Г-жа Папаи – этого старший лейтенант Дора знать не мог – не умела беречь деньги. «Деньги: хара!» – говорила она с крайним презрением. Разозлившись, она иной раз прибегала к напоминавшим кряхтенье и перханье гортанным звукам иврита, как будто обращаясь с молитвой к какому-то ей самой неизвестному богу. «Хара?» – переспрашивал сын. «Говно. Деньги – говно!» Ей нравилось смешивать два языка в какой-то особый коктейль. Безродный блюз. «У меня нет родного языка, – иногда говорила она с мазохистской улыбкой. – На иврите я уже толком не знаю, а венгерский так и не выучила». Ее отношение к деньгам определялось, пожалуй, не столько библейской легендой о золотом тельце, сколько расписками в получении разных сумм в долларах и форинтах, без которых она вряд ли смогла бы столько раз навестить своего обожаемого отца в далекой стране.
За двумя родинами погонишься – ни одной не останется. Так можно было бы сказать, но я не буду. Скольким родинам ни изменяй, а умирать надо.
Старший лейтенант Дора прекрасно понимал, к чему она клонит, но не реагировал.

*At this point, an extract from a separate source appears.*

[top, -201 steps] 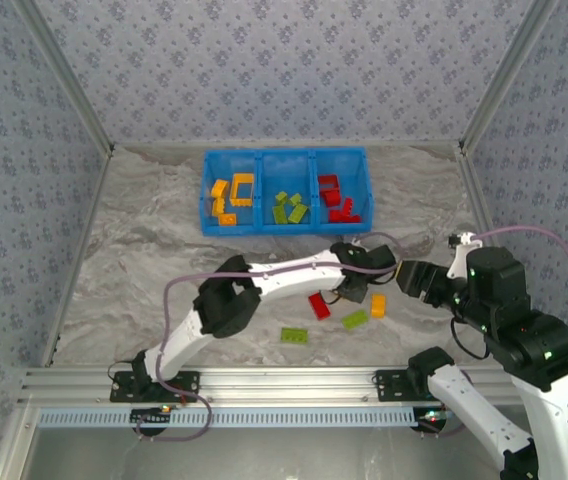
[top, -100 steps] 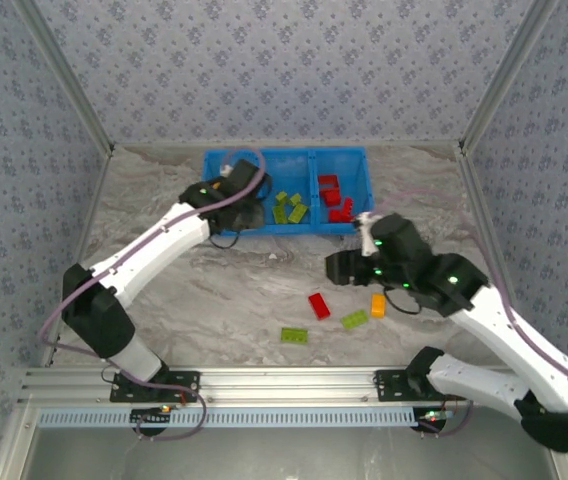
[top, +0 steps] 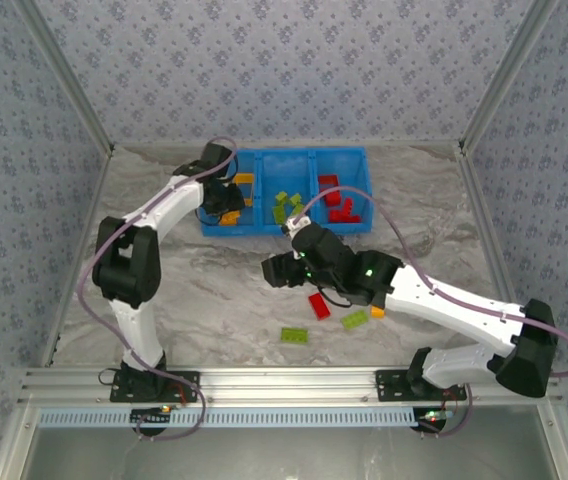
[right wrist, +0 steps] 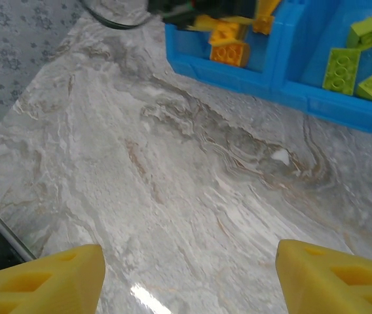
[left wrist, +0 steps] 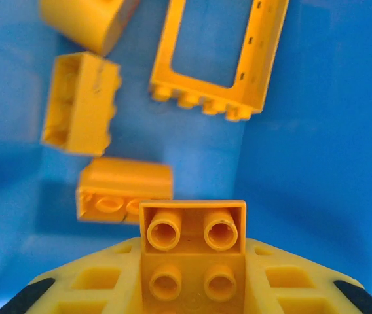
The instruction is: Sort the legos into containers by color
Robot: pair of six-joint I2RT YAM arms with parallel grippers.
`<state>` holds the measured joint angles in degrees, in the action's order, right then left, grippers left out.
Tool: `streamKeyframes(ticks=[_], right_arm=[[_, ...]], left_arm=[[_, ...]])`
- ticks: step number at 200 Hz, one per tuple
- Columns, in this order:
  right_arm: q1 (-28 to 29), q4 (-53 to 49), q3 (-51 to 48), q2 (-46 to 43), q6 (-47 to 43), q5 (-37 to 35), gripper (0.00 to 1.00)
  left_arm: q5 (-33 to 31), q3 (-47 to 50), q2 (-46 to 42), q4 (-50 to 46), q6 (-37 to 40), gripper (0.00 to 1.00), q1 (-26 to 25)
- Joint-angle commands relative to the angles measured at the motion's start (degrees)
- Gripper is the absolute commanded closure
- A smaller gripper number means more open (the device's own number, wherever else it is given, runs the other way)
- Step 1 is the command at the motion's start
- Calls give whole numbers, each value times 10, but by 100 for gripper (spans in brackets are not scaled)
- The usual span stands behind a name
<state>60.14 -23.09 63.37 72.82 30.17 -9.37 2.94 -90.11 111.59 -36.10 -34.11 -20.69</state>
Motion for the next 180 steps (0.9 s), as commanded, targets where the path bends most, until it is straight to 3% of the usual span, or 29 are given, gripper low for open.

В отчет он это внесет. Они не могли назначить г-же Папаи месячный оклад, для этого ей надо было бы слегка приналечь на работу. В Конторе и без того далеко не каждый благосклонно взирал на то, что творят дети г-жи Папаи. Как выразился один коллега, похоже, детей Папаи медленно, но верно затягивает в болото оппозиции. «Как и все это племя евреев-коммуняк в целом» – таким был итог углубленного анализа, прозвучавший за закрытыми дверями после нескольких рюмок коньяка. Оставшись без посторонних, они находили особое, извращенное удовольствие в том, чтобы костерить коммунистов. В письменной форме никто бы себе такого не позволил: «Не так давно эти избалованные детки были маоистами. Банда извращенцев. Заняться им нечем! Теперь им уже подавай летучий университет? Ради этого мы оплачивали их дорогостоящее обучение в наших университетах? За которое они ни гроша не платили. А еще хотят за границу кататься в свое удовольствие? Чтобы там остаться? Если г-жа Папаи желает покрывать эти проделки… Нет, надо все-таки г-жу Папаи мягко предупредить. Только так, чтобы она не восприняла это как выпад против нее самой. От этого пострадала бы даже та небольшая оперативная ценность, какой обладает этот агент».